Long-Term Authentication for Digital Archives

This is my final project for 600.409, Digital Preservation, here at Hopkins; it's been an incredibly fun and rewarding seminar with four professors (for our eight students): Randal Burns, Sayeed Choudhury, Tim DiLauro, and John Griffin (winner of the minimalism award for his business website). They've been great to learn from for the entire semester.

Our final project requirements are fairly open, basically requiring real thought about the preservation of digital artifacts, whatever (after a semester of discussion) we've construed that to mean. In clearly the best project requirements sheet ever, after a long discussion of the requirements and format, the professors state

"Students are not required to follow the above format, and may instead propose any project leading to any deliverable that represents an equivalent level of effort."

Later, in the evaluation section, they state

"Projects will be evaluated on the process by which the results are obtained, not on the strength of the results themselves. Unusual hypotheses are encouraged and negative results are acceptable. It's the journey, not the destination."

Clearly, a great assignment.

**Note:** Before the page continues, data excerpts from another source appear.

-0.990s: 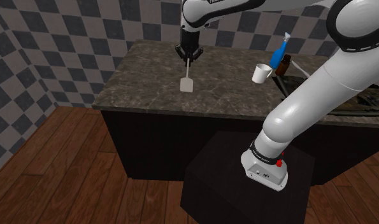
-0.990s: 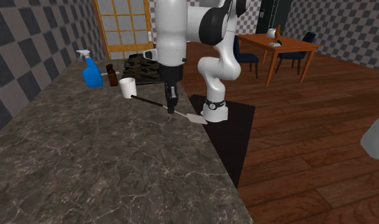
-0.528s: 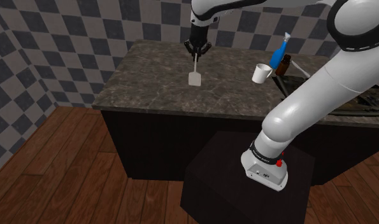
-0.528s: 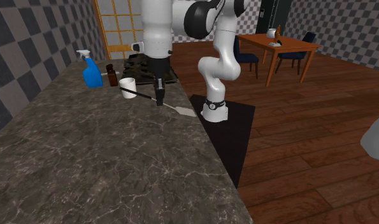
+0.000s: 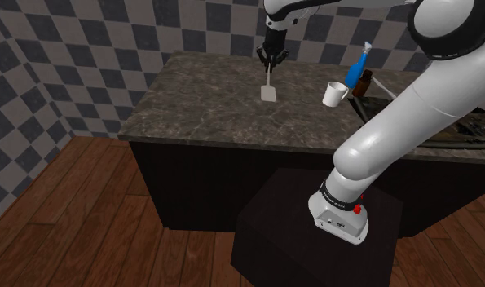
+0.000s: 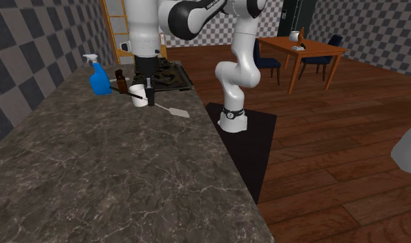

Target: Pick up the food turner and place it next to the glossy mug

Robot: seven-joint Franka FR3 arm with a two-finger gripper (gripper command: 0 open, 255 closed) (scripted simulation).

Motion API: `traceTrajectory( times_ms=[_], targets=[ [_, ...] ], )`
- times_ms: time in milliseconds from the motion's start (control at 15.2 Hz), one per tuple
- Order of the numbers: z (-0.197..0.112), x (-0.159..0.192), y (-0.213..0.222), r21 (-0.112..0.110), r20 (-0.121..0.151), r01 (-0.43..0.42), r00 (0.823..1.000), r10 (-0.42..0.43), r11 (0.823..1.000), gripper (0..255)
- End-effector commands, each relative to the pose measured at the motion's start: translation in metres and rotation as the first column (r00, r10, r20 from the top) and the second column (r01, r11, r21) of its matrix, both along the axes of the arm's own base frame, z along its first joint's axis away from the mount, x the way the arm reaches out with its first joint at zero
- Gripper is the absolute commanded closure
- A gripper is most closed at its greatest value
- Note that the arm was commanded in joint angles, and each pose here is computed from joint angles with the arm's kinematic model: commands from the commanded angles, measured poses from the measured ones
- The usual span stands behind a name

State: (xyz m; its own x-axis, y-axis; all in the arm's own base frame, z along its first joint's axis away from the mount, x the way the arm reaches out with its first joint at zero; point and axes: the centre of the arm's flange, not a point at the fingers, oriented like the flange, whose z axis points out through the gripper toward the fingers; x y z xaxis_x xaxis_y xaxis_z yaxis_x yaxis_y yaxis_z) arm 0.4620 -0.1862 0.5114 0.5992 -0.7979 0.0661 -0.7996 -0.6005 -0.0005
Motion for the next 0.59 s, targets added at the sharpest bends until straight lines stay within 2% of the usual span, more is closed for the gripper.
traceTrajectory(
  times_ms=[0, 528],
  targets=[
    [0.000, -0.007, -0.026, 0.000, 0.000, -0.002, 1.000, 0.002, 1.000, 255],
    [0.001, -0.028, -0.129, 0.000, 0.000, -0.002, 1.000, 0.002, 1.000, 255]
  ],
)
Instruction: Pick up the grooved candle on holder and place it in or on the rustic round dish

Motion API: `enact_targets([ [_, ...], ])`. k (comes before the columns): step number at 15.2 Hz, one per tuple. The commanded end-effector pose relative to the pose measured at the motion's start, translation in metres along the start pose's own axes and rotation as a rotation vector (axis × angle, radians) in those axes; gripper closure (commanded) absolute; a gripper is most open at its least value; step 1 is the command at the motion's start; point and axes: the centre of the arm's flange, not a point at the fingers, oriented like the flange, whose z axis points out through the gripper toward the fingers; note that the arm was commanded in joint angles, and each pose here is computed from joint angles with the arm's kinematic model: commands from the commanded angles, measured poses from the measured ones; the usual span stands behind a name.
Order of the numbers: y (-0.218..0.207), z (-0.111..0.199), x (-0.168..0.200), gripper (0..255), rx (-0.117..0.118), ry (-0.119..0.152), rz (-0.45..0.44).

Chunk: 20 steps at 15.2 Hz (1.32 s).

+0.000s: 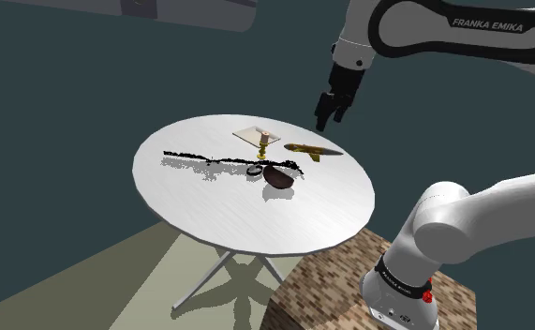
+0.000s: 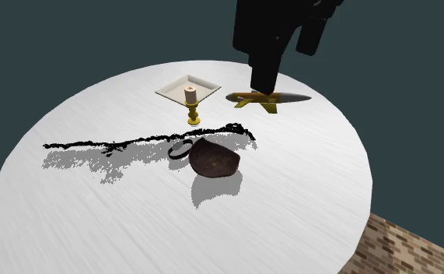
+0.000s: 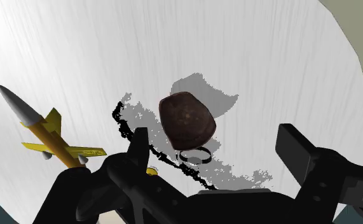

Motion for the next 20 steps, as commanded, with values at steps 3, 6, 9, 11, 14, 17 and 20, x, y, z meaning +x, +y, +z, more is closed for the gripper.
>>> enact_targets([
  [3, 0.009, 0.012, 0.024, 0, 0.004, -0.012, -0.001],
  [6, 0.022, 0.031, 0.059, 0, 0.011, -0.029, -0.002],
  [9, 0.036, 0.051, 0.094, 0, 0.018, -0.046, -0.003],
  [11, 0.044, 0.064, 0.117, 0, 0.022, -0.058, -0.004],
  [14, 0.057, 0.085, 0.151, 0, 0.029, -0.076, -0.005],
  [17, 0.07, 0.106, 0.185, 0, 0.036, -0.093, -0.006],
  [20, 0.083, 0.128, 0.219, 0, 0.043, -0.11, -0.008],
])
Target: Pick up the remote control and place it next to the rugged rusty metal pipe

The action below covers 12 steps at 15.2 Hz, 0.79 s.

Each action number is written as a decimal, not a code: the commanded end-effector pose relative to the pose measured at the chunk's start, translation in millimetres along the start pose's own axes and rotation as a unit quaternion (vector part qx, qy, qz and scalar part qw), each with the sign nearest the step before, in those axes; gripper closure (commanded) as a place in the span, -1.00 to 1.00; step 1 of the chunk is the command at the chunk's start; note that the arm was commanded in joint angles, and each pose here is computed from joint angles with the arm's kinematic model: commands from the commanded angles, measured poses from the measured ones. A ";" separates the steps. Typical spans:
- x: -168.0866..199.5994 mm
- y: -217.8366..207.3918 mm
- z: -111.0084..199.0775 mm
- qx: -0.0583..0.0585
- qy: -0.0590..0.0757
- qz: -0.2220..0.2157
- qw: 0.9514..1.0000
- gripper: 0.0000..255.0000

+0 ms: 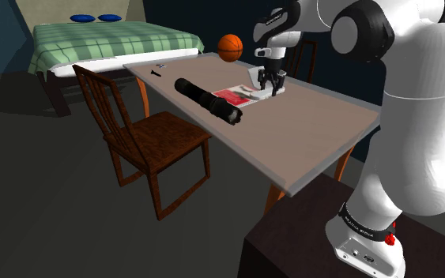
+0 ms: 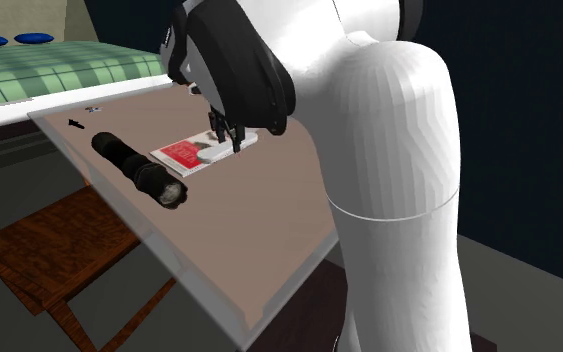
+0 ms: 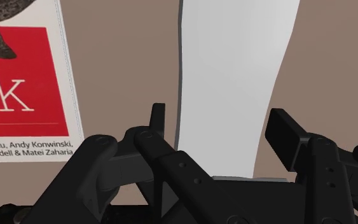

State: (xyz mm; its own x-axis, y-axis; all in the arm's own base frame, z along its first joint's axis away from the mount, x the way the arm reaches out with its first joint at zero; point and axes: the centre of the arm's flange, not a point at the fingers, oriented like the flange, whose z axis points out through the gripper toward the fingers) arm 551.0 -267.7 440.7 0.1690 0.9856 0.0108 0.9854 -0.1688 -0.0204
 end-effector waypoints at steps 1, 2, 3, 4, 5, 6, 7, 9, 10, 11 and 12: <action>-0.3 -0.1 10.1 0.000 0.000 0.000 1.000 1.00; -0.4 0.0 15.4 0.000 0.000 0.000 1.000 1.00; -0.4 0.1 20.7 0.000 0.000 0.000 1.000 1.00; -0.5 0.2 26.0 0.000 0.000 0.000 1.000 1.00; -0.6 0.3 31.3 0.000 0.000 0.000 1.000 1.00; -0.6 0.4 36.5 0.000 0.000 0.000 1.000 1.00; -0.7 0.5 41.8 0.000 0.000 0.000 1.000 1.00; -0.8 0.7 52.4 0.000 0.000 0.000 1.000 1.00; -0.8 0.8 57.6 0.000 0.000 0.000 1.000 1.00; -0.9 0.9 62.9 0.000 0.000 0.000 1.000 1.00; -1.0 1.0 68.2 0.000 0.000 0.000 1.000 1.00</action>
State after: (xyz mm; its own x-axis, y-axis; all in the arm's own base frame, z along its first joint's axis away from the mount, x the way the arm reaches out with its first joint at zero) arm 550.2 -268.6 378.0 0.1688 0.9856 0.0107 0.9855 -0.1686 -0.0204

One last metanote, then I'll start with what I actually wanted to explore: after I asked how to deliver my paper (one of the suggested formats was a web page of some sort), the response said that possible acceptable formats would include:

"Delivering a PDF file by email.

Setting up a web page visible only to your friendly instructors.

Setting up a web page visible to the whole world.

Posting your writeup on your blog.

Starting a flame war in a newsgroup summarizing your major points.

Digging your results.

Etc."

Wow. :-)

So then, on to the actual work.

For my project, I wanted to explore digital archives (on which we've spent quite a lot of time), from the angle of "How should scholars get access to a digital archive?" This investigation started from my experience obtaining a reader card at the Library of Congress, so I will begin my exploration with that, very real, scholarly repository.

To access the Library of Congress, one needs to meet their researcher requirement:

"The Library is open to all researchers above high school age (18 years or older) possessing a valid photo identification (e.g. driver's license, passport) with a current address." Library of Congress FAQ

So this is not a highly restrictive archive-- one would hope that one would have a scholarly purpose, but this is not (at this time) strictly required. In this case, one then proceeds to fill out a form asking for a bit of personal information (a current address is about as stringent as it gets, although they do ask survey questions relating to what you intend to study). Then they take your photo, and hand you a card; while the website says that it expires in two years, I was told that it does not actually ever expire; as long as one keeps the card, it can be used in perpetuity (leading to some researchers, now of a rather advanced age, still having their decades-old card with their original photo of a bright-eyed graduate student). With this card, then, one can access most of the resources of the Library. (A few reading rooms have much more stringent requirements-- in most cases, to protect exceedingly rare and valuable books, but they aren't particularly relevant to the digital analogy-- data is not usually fragile in the same way, and so wouldn't be protected for those reasons.)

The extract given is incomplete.